Political affiliations can be unusual. It has now been reported that Israel and Saudi Arabia have been in contact to determine how best to confront Iran. Israel and Saudi Arabia have two of the most dismal human rights records in the entire Middle East; Israel is a brutal occupier, and Saudi Arabia is slaughtering Yemenis, including men, women and children, even as this is written. In Saudi Arabia, a decree was issued in September of this year, allowing women to drive; this new law is to be implemented by June 24, 2018. This very basic right is revolutionary in the oppressive nation of Saudi Arabia. In July, when this writer visited Iran, he saw as many women driving as men. Women cannot vote in Saudi Arabia; women in Iran have had that right since 1963.
It is not surprising that two nations with no interest in human rights would become allied to try to hold onto their fading power. Unfortunately for them, but fortunately for the Middle East and the rest of the world, there are many factors weighing against them:
- The U.S. government is in complete disarray. While the money flow to Israel continues unabated, the current government seems unable to formulate any cohesive policy on almost anything, foreign or domestic. This is a good thing, since its policies in the past have always supported brutal dictators against the human rights of the majority.
- Israel’s isolation from the world community continues to increase. The Boycott, Divest and Sanction (BDS) movement continues to negatively impact Israel’s economy, academics, athletics and reputation. The alarm that the BDS movement has caused in Israel and the United States is evidence of its strength.
- Russian power leans toward Iran, and away from Israel, Saudi Arabia and the United States. Russian officials are scheduled to meet with officials from Turkey and Iran on November 22, to discuss Syria. The U.S. has not been invited. Russia’s and Iran’s leaders apparently see no reason to involve the U.S.; the situation simply doesn’t concern the U.S. Relations between the U.S. and Russia today are at their worst point since the end of the Cold War.
- The strength of the Islamic Revolutionary Guard Corps. In numbers, strategic ability and experience, the IRGC has no peer in the Middle East. Israel has nuclear weapons, but it is unlikely that any of its allies, including the United States, would support their use in a war with Iran. And while Israeli society may be slowly imploding under the weight of its own injustices, even Israel’s leaders must recognize that the use of nuclear weapons would cause a murder-suicide of historic proportions: they may destroy their target nation, but there are too many other nations that are nuclear-armed that would retaliate in kind. A nuclear attack on any other nation by Israel would mean the end of Israel. That fact hardly escapes its leaders.

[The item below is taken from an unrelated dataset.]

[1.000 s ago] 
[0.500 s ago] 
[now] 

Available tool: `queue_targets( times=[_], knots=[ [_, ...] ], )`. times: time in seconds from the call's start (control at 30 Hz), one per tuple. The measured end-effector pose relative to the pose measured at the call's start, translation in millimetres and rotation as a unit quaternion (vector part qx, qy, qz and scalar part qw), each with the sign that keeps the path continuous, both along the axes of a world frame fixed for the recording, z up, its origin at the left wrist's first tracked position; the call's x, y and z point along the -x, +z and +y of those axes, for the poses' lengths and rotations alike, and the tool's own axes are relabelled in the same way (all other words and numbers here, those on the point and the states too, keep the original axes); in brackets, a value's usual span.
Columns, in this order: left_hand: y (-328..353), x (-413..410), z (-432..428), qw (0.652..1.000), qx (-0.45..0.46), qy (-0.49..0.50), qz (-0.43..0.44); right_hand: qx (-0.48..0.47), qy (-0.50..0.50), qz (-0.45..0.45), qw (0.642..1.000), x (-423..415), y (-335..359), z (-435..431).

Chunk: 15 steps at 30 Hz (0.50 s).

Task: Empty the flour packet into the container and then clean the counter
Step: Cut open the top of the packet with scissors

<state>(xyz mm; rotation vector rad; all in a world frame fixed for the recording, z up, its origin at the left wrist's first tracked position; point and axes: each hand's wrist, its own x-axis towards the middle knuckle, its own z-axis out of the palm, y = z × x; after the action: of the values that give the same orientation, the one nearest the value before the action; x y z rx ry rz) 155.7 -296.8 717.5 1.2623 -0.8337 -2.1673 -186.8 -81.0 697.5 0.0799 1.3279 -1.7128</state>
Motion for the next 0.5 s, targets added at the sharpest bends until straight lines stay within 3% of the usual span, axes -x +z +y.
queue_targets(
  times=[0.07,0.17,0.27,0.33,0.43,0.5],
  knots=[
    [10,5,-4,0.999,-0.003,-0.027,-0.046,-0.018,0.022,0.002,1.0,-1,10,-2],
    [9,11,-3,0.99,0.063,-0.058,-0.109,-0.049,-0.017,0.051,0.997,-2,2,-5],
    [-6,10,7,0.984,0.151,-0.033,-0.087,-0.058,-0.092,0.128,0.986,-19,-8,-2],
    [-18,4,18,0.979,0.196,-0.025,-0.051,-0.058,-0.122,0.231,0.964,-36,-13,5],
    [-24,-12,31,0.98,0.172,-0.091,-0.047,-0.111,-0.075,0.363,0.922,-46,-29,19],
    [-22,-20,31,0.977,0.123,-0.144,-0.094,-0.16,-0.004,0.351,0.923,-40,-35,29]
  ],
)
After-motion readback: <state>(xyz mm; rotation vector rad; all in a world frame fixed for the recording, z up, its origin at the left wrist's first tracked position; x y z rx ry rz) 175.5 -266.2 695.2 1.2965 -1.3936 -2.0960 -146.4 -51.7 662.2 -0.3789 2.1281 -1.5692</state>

- Saudi Arabia’s leaders will not formally ally with Israel unless there is a final peace agreement between Israel and Palestine, assuring an independent Palestinian state. Israel has no interest in accomplishing this, which will hamper its ability to work with Saudi Arabia. Even if Saudi Arabia’s leaders drop that requirement, which is not unlikely, the other issues mentioned herein are too big for Israel and Saudi Arabia to overcome.
With decreasing interference from the U.S., Syria and Iraq will rebuild, supported by Iran and Russia. U.S.-supported terrorists have been defeated there; people have begun to return to their homes, and in time, they will return to a degree of normalcy. Israel’s next move to re-establish hegemony on the international stage is anyone’s guess, but much of the world has grown tired of its barbarity and violation of international law. As its power and influence fade, and Iran’s grows, the Middle East can hope for a more peaceful future.